» Exercise prompt
Your output is to consist only of the line containing "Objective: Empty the" and the lines after it, through the end of the data, reproduced exactly.

» Collected material
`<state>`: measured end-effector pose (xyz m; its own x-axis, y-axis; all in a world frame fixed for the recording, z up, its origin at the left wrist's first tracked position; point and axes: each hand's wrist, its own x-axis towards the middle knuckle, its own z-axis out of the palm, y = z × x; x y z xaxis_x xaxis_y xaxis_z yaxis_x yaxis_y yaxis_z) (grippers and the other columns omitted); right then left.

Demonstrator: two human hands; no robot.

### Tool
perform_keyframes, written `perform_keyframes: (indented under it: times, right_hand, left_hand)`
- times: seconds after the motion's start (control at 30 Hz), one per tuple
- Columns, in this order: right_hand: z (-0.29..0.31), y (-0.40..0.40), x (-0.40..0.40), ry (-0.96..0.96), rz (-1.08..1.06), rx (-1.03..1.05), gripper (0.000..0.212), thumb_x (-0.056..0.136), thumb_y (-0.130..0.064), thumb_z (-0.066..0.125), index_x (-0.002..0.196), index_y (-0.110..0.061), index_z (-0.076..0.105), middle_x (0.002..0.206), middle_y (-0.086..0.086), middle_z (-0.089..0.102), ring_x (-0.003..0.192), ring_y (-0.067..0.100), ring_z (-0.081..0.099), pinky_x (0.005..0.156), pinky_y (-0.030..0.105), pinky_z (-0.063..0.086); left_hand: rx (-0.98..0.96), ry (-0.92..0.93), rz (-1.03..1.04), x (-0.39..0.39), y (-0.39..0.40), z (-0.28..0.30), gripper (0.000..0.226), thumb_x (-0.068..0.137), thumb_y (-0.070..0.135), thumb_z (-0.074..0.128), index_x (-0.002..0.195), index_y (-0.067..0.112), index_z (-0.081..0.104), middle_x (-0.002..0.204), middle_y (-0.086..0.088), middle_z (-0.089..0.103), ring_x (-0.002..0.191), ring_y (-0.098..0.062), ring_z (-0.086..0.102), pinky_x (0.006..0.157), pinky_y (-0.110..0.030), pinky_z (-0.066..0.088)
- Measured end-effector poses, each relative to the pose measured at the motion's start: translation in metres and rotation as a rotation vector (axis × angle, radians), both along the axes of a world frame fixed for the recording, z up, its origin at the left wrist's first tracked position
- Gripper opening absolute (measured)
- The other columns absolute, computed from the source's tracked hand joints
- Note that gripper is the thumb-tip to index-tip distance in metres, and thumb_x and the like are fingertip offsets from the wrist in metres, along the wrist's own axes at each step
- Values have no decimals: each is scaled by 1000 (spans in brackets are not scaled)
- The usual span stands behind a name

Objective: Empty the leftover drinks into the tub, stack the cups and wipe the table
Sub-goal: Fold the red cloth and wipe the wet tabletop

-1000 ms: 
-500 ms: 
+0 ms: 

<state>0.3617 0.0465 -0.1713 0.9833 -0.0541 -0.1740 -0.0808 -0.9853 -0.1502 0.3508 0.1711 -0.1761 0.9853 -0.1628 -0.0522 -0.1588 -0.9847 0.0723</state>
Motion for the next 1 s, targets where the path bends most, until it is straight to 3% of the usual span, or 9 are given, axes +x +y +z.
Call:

» Task answer
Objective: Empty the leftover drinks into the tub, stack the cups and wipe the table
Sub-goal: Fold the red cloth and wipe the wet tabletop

-1000 ms: 
-500 ms: 
+0 ms: 

<state>0.3617 0.0465 -0.1713 0.9833 -0.0541 -0.1740 -0.0808 -0.9853 -0.1502 0.3508 0.1711 -0.1761 0.9853 -0.1628 -0.0522 -0.1588 -0.9847 0.0723</state>
Motion for the next 1 s, targets where the path bends most, until it is straight to 3% of the usual span, or 9 are given, axes +x +y +z.
Call:

No other output belongs with this exercise.